The overall incidence of AKI following LT using grafts from DCD in this study was 42.2%, which is similar to those used living donor liver grafts or partly used DCD donors [1,3,16]. CIT reduction may be the reason as CIT is an important risk factor for the development of AKI . The most DCD donors come from our organ procurement organization for transplantation at our center, allowing us to keep the CIT short. As expected, MELD score pre-operative of recipient and CIT of graft were the most important factors following LT. The predictive risk of post-LT AKI when recipient with a MELD score ≥ 15 alone was 43.9%. The risk increases in the presence of prolonged CIT and excess RBC transfusions, especially the donor CIT ≥ 7 hours, the incidence of AKI will rise to 85.3%.
Surprisingly, Cox multivariate stepwise regression revealed that a mild increase in AST pre- LT was negatively associated with AKI. However, AST was not an independent predictor of AKI in univariate analysis, implying that AST indirectly affects AKI through ischemia preconditioning (IP), a method that may alleviate IRI injury . This is consistent with the findings of another study, which found that mild injury of renal function prior to OLT may protect against AKI post-OLT via the IP . IP is another method with extensive preclinical evidence that has a protective effect on the graft and other organs, but clinical evidence has been more ambiguous . But from the pathophysiological mechanism, there is hope for reducing IRI through IP.

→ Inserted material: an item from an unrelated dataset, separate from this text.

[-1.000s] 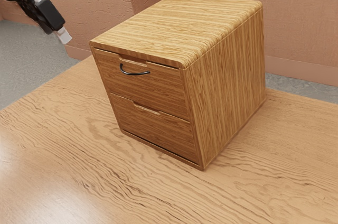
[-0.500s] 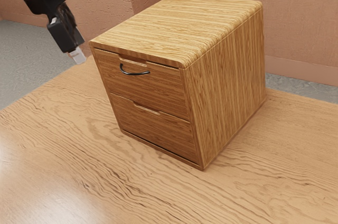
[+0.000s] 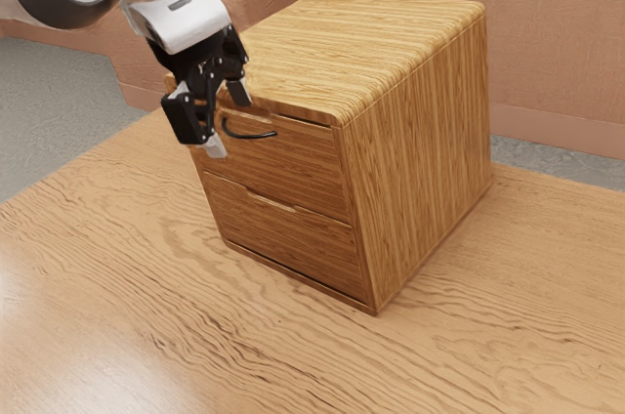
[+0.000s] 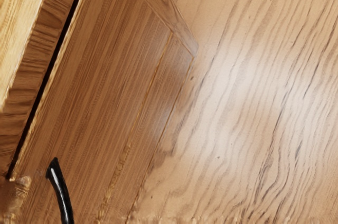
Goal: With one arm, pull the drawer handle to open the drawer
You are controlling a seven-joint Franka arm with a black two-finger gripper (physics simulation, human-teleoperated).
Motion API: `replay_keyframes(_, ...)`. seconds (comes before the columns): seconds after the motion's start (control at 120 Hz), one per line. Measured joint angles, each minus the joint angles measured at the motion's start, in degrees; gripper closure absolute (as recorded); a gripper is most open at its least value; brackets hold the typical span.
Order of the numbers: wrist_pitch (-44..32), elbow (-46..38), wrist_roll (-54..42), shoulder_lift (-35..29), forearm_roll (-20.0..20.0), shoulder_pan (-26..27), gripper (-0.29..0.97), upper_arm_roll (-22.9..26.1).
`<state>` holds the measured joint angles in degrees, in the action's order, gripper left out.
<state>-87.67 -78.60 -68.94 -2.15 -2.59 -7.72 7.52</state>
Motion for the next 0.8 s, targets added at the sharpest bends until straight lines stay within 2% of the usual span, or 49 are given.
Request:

The fifth predictor was mechanical ventilation duration that more than 40 hours post-operation potentially increasing the risk of AKI. This may be controversial for patients who require prolonged ventilatory support after transplantation are usually severely ill or have a more complicated procedure than those who extubated early. However, theoretically MV may lead to the development of AKI through haemodynamic factors or ventilator-induced lung injury by triggering a pulmonary inflammatory reaction and subsequent systemic release of inflammatory mediators . Clinically, prolonged mechanical ventilation time is a risk factor for AKI 48 hours after surgery . Third, early extubation can improve splanchnic and liver blood flow, which may result in better liver graft recovery, which is the foundation of stabilizing other organs function in liver transplantation [22,23]. Early extubation is feasible and safe in LT patients, with potential physiologically benefits optimal patient outcomes . This does not simply imply extubating at a specific time, but suggests that personalized care for patients on a liver transplant and early extubation successful is dependent on the recipient's pretransplant condition, intraoperative events, and clinicians' ability to predict posttransplant complications .

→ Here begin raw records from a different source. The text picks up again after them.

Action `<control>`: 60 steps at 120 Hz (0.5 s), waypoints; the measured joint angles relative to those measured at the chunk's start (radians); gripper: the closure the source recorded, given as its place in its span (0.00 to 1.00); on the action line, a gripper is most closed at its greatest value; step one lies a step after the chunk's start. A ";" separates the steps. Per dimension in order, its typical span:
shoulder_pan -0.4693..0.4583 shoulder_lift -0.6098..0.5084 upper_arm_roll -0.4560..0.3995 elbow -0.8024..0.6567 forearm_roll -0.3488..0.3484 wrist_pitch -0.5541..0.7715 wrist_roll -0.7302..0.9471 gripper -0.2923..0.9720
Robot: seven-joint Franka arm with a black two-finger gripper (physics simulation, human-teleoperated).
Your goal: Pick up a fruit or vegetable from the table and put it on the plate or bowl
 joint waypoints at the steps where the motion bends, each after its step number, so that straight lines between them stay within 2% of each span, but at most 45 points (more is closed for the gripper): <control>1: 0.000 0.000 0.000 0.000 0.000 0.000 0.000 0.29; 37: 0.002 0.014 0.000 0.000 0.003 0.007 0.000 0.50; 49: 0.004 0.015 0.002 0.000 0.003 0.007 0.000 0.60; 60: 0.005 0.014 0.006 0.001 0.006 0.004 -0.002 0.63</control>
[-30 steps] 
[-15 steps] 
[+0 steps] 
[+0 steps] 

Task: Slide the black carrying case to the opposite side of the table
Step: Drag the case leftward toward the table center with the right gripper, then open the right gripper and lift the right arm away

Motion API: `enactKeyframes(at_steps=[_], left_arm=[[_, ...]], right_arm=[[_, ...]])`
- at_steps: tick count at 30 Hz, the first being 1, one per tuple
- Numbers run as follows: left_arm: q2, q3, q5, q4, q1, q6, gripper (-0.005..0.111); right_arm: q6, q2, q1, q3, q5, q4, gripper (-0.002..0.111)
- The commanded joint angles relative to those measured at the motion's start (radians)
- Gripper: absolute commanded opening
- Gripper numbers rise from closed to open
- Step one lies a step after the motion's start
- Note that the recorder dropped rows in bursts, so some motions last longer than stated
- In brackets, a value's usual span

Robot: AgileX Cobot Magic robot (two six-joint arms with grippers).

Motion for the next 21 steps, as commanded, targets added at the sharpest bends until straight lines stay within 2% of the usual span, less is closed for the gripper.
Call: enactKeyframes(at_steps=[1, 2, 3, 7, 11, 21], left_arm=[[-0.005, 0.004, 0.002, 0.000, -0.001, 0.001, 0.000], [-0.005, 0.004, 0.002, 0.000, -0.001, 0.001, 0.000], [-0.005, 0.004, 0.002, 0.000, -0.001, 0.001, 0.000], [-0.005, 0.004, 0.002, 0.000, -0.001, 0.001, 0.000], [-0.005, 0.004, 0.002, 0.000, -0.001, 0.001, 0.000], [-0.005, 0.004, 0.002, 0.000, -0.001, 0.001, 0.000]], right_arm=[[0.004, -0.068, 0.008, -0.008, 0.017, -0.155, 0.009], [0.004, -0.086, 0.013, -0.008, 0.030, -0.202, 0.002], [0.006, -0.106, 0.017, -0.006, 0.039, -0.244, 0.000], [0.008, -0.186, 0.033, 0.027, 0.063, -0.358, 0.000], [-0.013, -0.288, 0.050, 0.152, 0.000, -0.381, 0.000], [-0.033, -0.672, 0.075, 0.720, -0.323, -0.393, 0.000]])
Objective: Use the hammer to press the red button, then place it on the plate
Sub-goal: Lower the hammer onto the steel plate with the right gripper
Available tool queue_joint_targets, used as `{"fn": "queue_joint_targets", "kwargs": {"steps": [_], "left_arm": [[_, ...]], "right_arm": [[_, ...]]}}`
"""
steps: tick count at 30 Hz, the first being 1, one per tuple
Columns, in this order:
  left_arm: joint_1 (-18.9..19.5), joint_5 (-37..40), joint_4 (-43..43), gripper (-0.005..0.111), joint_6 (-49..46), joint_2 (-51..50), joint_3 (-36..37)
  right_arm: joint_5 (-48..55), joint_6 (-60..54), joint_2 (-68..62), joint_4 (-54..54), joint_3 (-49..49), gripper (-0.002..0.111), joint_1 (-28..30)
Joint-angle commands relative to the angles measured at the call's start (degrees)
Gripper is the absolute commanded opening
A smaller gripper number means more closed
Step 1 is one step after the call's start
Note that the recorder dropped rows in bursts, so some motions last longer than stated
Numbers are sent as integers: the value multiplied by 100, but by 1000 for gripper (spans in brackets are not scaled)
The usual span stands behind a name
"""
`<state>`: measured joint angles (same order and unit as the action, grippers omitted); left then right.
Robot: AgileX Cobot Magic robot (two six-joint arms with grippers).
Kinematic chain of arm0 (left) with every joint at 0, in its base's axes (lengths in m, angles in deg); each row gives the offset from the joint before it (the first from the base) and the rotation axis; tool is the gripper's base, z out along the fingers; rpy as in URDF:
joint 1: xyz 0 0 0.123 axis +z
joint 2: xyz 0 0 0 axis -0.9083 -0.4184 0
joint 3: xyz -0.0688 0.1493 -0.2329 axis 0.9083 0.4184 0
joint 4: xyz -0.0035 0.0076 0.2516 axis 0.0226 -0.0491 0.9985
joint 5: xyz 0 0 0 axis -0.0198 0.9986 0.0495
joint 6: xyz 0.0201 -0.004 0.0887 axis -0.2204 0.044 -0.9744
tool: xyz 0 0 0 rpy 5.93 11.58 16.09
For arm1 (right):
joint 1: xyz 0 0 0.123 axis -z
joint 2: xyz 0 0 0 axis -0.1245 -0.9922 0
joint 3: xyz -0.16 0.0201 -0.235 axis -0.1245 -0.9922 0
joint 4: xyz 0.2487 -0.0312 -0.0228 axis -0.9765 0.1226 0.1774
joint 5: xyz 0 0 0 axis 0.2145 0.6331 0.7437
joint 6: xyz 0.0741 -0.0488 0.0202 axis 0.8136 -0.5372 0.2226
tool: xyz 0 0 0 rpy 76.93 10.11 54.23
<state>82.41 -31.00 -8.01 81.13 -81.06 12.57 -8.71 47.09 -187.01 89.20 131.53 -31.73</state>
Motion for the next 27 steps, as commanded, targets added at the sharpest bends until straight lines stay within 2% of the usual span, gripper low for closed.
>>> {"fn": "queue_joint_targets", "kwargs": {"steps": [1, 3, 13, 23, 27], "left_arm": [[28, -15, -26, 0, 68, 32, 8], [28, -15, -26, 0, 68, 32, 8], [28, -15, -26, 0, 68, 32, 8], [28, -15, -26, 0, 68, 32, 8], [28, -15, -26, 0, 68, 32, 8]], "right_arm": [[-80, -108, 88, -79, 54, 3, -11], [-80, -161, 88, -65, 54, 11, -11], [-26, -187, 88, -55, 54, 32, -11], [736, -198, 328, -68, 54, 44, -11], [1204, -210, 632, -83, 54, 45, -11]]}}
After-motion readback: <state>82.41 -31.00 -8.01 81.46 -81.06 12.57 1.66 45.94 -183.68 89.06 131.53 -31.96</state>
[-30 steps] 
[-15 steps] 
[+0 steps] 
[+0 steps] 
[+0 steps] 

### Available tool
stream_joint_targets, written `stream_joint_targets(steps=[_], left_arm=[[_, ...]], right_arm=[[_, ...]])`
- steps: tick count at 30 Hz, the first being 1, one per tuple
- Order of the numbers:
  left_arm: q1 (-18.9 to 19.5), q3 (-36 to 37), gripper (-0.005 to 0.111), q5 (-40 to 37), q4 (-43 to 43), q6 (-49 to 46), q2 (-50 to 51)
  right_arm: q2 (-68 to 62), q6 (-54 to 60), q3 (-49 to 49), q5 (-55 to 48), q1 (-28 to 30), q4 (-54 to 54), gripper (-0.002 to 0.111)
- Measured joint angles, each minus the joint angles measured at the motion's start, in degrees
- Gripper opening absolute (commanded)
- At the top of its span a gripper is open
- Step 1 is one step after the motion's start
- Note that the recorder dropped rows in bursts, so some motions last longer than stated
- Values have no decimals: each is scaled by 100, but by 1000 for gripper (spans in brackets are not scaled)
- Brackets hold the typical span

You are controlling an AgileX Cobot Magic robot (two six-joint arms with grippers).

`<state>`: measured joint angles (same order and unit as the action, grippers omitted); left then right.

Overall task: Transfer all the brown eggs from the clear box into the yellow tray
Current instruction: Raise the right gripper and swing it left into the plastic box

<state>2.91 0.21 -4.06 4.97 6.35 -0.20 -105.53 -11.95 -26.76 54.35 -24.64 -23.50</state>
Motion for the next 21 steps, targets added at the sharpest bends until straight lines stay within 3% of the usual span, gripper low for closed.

This is the first model to predict the risk of AKI in liver transplant recipients using DCD grafts, and evaluated the impact of MELD and CIT on AKI after LT simultaneously, which is more suitable for the current MELD based liver transplantation policy and donor selection criteria expansion situation.This prediction model has some limitations: it is a single-center study with a small sample size, false-positive outcomes are possible. Furthermore, other parameters impacting donor quality, such as age, BMI, and so on, were not considered. Third, more modifiable risk factors such as low blood pressure and intraoperative vasopressor use were not included in the model.
In conclusion, significant modifications in recipient and donor criteria have a significant impact on the outcome of liver transplantation. Despite the MELD score and CIT are the most important risk factors for renal dysfunction in DCD liver transplants, the prognosis may improve due to novel organ preservation techniques and other methods that can reduce IRI.